| How to complete this task |
Write the records out again exactly as they read, dropping any picture they hold.
-------- Records for the exercise
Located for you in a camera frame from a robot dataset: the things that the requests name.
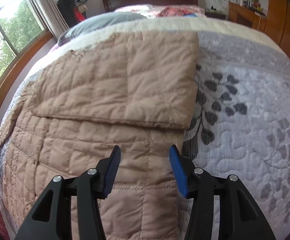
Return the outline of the beige quilted jacket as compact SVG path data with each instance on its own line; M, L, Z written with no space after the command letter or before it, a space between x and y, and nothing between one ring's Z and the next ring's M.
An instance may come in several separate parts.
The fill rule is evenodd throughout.
M176 239L168 151L194 115L198 34L114 33L27 80L0 125L2 201L16 228L53 178L79 176L114 146L121 161L100 202L108 239Z

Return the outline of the coat rack with clothes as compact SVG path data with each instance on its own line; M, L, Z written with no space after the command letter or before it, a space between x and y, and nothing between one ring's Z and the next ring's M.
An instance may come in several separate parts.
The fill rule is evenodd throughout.
M58 0L57 7L71 28L87 18L86 3L89 0Z

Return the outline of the grey leaf-pattern quilt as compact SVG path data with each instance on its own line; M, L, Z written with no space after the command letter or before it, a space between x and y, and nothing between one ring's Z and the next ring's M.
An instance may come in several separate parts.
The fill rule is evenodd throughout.
M203 17L145 19L104 27L80 35L40 59L6 113L25 82L66 52L89 48L114 33L138 31L198 34L194 115L177 148L213 176L238 176L275 238L285 239L290 234L290 59L264 33ZM5 151L0 148L0 212L17 231L1 197L4 161ZM176 239L185 237L191 206L177 189Z

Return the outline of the beige pleated curtain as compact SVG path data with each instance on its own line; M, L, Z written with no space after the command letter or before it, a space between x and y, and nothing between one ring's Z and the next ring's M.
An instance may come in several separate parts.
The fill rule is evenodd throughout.
M58 39L69 26L53 0L33 0L46 26L53 36Z

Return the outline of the grey pillow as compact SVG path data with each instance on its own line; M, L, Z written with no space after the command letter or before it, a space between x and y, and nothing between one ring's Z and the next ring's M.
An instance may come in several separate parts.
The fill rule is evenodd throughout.
M145 16L134 12L107 12L93 16L66 30L58 38L57 45L61 47L80 35L86 35L107 26L144 19L146 19Z

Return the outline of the wooden side desk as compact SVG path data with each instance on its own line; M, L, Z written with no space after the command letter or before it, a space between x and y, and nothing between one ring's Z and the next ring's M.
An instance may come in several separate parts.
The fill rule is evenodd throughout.
M229 2L228 19L230 22L241 24L261 32L265 31L266 17L237 3Z

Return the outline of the blue item on bed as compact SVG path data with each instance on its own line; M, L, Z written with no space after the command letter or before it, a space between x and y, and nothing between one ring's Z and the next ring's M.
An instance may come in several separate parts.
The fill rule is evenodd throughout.
M187 15L184 15L184 17L197 17L196 14L187 14Z

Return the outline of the red floral blanket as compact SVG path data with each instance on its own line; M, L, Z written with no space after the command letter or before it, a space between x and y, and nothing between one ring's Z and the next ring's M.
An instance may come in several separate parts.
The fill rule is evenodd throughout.
M205 10L196 5L168 5L156 17L181 17L187 14L205 17Z

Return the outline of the side window wooden frame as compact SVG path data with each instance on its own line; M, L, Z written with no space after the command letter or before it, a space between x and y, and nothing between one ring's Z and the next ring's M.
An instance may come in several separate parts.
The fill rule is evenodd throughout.
M33 0L0 0L0 109L19 74L52 38Z
----------------
| Answer to this problem |
Located for you in a camera frame from a robot dataset: the things that the requests name.
Return the outline of the beige quilted jacket as compact SVG path data with each instance on its own line; M, L, Z written with no space after the command letter or before it, a space between x and y, and nothing between one ring's Z and the next ring's M.
An instance may come in several separate parts.
The fill rule is evenodd throughout.
M176 239L168 151L194 115L198 34L114 33L27 80L0 125L2 201L16 228L53 178L79 176L114 146L121 161L100 202L108 239Z

Return the outline of the coat rack with clothes as compact SVG path data with each instance on its own line; M, L, Z written with no space after the command letter or before it, a space between x and y, and nothing between one ring's Z and the next ring's M.
An instance may come in several separate parts.
The fill rule is evenodd throughout.
M58 0L57 7L71 28L87 18L86 3L89 0Z

Return the outline of the grey leaf-pattern quilt as compact SVG path data with each instance on its own line; M, L, Z written with no space after the command letter or before it, a space between x and y, and nothing between one ring's Z and the next ring's M.
An instance may come in several separate parts.
The fill rule is evenodd throughout.
M203 17L145 19L104 27L80 35L40 59L6 113L25 82L66 52L89 48L114 33L138 31L198 34L194 115L177 148L213 176L238 176L275 238L285 239L290 234L290 59L264 33ZM5 151L0 148L0 212L17 231L1 197L4 161ZM176 239L185 237L191 206L177 189Z

Return the outline of the beige pleated curtain as compact SVG path data with each instance on its own line; M, L, Z written with no space after the command letter or before it, a space between x and y, and nothing between one ring's Z and the next ring's M.
An instance may come in several separate parts.
The fill rule is evenodd throughout.
M58 39L69 26L53 0L33 0L46 26L53 36Z

Return the outline of the grey pillow as compact SVG path data with each instance on its own line; M, L, Z written with no space after the command letter or before it, a space between x and y, and nothing between one ring's Z and the next ring's M.
An instance may come in several separate parts.
The fill rule is evenodd throughout.
M145 16L134 12L107 12L93 16L66 30L58 38L57 45L61 47L80 35L86 35L107 26L144 19L146 19Z

Return the outline of the wooden side desk as compact SVG path data with each instance on its own line; M, L, Z written with no space after the command letter or before it, a space between x and y, and nothing between one ring's Z and the next ring's M.
An instance may come in several separate parts.
The fill rule is evenodd throughout.
M229 2L228 19L230 22L241 24L261 32L265 31L266 17L237 3Z

Return the outline of the blue item on bed as compact SVG path data with each instance on its own line; M, L, Z written with no space after the command letter or before it, a space between x and y, and nothing between one ring's Z and the next ring's M.
An instance may come in several separate parts.
The fill rule is evenodd throughout.
M187 15L184 15L184 17L197 17L196 14L187 14Z

Return the outline of the red floral blanket as compact SVG path data with each instance on its own line; M, L, Z written with no space after the command letter or before it, a space between x and y, and nothing between one ring's Z and the next ring's M.
An instance may come in several separate parts.
The fill rule is evenodd throughout.
M205 10L196 5L168 5L156 17L181 17L187 14L205 17Z

Return the outline of the side window wooden frame as compact SVG path data with each instance on its own line; M, L, Z written with no space after the command letter or before it, a space between x and y, and nothing between one ring's Z and the next ring's M.
An instance may come in several separate parts.
The fill rule is evenodd throughout.
M33 0L0 0L0 109L19 74L52 38Z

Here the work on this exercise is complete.